2) I filed down the bushing (not shown -- it's behind that bolt -- the "larger flipper" rides on it ) flush with the flipper, and then put on a larger washer to give more side support to the "large flipper". This is not a fix, but more of a hack work-around. If you file down the bushing too much, you may bind the flipper, so go easy. Mine is snug -- which is ok with me, as I would typically "sneak up" on the amount of grind I want on the tooth. So I'm using the take-off thumbscrew to push that stop closer to the tooth. 
View attachment 287231


My apologies for my lousy mechanical terminology. How do I make these images larger?


----------



## 7oaks

coloradotrout said:


> Now I've not only borrowed your pic, I have edited it!
> 
> Like this photo shows, my small "flipper" (that the tooth rests on) was pivoting half on the shaft (left side) and half on the threads (right side). I loosened the nut on the far left, moved the entire assembly a bit to the right, and now the flipped only pivots on the shaft. There is enough thumbscrew threads to move it in/out as needed, but still keep it off the threads.
> 
> View attachment 287227



Great use of photography to explain what is meant. Thanks.


----------



## coloradotrout

7oaks said:


> Great use of photography to explain what is meant. Thanks.



Thanks, but I did clip the photos from some other -- and mark them up. Too lazy to get my own camera.


----------



## deezlfan

It's all good. It's obvious where the photo is from and you used it to bring more to the thread. Not like you stole it for profit or tried to hide it's origin.


----------



## mirekb

Am I the only 1 who can't view the pictures in #187- what am I doing everything wrong?


----------



## w8ye

RaisedByWolves said:


> Yep the plastic bands are the key.
> 
> 
> 
> 
> Mine also had a sticker that said "Re packaged" on it and everything was intact and in good order.
> 
> 
> 
> 
> 
> In regards to stihlatits concern about the differing tooth length Ive got a fix for that, but I had a big day today, Ill post it later on, its a fairly simple fix.
> 
> 
> 
> My local shops oregon has the same problem, but an operator that is skilled can lessen the effect.
> 
> 
> Im not allways that skilled......



There are no pictures in post #185


----------



## mirekb

w8ye said:


> There are no pictures in post #185



You're right I meant post 187 or any post for what matters -I'm new here is there something that I have to turn on to see pictures ?

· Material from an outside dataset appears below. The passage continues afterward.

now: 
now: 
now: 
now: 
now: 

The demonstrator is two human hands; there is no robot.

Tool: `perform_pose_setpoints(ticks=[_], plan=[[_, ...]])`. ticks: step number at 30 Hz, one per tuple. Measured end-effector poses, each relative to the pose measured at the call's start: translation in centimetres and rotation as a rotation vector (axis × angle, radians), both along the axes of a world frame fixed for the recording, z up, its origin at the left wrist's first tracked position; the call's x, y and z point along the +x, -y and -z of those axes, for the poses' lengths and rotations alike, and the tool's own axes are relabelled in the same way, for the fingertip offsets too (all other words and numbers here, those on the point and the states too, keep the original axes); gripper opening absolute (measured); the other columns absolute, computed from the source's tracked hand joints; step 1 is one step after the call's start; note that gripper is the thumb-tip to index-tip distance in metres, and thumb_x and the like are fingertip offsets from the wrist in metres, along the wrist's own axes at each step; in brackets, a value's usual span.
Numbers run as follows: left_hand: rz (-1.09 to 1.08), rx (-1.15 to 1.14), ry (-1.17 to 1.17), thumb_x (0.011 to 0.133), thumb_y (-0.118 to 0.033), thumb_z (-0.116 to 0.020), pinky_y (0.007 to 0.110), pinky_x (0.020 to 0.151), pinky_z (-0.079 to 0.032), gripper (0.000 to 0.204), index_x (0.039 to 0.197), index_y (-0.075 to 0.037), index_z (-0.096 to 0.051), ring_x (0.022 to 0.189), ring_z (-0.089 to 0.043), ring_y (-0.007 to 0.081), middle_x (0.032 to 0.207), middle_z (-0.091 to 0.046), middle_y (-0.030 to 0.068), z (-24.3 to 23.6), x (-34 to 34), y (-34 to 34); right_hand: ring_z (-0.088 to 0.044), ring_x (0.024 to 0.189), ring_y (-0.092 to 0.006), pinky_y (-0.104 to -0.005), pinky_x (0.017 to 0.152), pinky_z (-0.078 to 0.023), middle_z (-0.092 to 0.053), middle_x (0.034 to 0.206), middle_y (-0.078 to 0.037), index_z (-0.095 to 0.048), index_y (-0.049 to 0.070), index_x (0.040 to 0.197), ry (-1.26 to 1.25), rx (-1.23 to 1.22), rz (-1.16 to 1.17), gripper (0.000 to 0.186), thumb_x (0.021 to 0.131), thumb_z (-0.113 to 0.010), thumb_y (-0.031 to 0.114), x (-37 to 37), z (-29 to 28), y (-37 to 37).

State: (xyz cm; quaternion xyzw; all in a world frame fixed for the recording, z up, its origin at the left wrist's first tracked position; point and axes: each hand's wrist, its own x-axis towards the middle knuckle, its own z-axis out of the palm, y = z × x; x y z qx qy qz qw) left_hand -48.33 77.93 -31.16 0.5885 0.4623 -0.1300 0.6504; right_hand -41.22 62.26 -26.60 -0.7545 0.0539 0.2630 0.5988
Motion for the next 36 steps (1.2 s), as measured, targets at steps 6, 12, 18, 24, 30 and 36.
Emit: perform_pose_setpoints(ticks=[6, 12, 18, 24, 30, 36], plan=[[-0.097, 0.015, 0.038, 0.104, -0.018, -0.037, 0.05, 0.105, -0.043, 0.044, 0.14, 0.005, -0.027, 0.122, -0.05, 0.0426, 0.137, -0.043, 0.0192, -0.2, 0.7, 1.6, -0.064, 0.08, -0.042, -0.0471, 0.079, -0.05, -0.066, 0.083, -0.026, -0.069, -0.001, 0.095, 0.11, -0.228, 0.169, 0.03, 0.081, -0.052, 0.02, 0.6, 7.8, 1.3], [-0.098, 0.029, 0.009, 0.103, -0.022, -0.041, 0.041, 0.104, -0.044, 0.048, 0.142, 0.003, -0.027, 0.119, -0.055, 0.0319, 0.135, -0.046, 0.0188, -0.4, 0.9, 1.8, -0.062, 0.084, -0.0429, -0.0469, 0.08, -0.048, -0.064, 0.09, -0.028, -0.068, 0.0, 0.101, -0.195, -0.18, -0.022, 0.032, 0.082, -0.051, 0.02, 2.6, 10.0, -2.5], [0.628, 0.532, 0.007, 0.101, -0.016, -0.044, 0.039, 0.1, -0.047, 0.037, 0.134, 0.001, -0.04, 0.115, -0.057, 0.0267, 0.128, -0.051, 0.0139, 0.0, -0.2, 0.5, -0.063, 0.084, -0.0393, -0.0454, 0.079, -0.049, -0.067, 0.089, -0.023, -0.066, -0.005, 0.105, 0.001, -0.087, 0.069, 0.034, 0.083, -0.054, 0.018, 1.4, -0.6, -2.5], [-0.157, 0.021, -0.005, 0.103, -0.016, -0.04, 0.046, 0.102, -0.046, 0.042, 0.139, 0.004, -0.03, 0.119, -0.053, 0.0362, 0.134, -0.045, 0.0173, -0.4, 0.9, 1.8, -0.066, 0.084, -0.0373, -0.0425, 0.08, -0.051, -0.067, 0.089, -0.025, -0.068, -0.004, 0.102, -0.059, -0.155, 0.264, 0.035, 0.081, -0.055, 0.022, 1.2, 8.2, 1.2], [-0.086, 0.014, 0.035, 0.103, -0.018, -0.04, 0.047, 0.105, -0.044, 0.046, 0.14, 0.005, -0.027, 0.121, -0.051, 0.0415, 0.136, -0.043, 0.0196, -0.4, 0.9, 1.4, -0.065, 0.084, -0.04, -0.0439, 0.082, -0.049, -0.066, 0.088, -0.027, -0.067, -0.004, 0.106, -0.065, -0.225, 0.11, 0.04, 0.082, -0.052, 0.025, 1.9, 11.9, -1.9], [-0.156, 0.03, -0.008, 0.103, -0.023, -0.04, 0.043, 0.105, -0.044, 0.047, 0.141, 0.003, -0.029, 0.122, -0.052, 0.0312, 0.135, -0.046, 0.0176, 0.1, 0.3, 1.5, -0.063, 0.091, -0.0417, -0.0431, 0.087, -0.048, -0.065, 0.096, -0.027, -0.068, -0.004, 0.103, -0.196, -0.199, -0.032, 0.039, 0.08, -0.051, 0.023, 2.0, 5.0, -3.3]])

Sent from my iPad using Tapatalk - now Free


----------



## w8ye

Sometime since 2006, the picture database has been moved and the pointers in post 187 no longer point to the correct place.


----------



## w8ye

If you are truly interested changing your NT grinder, these descriptions can easily be found on your personal grinder.

As far as changing the direction (which I feel is unnecessary) there are several articles on reversing the Oregon grinder - the technique is the same

EXCEPT

The NT grinder only has three wires coming out of the motor. Two of the wires are fastened together inside the grinder motor housing. You have to find this junction and bring the two wires out separately. The two different windings can be determined with a ohm meter.

Unless you are a industrial motor electrician, this task is not for you.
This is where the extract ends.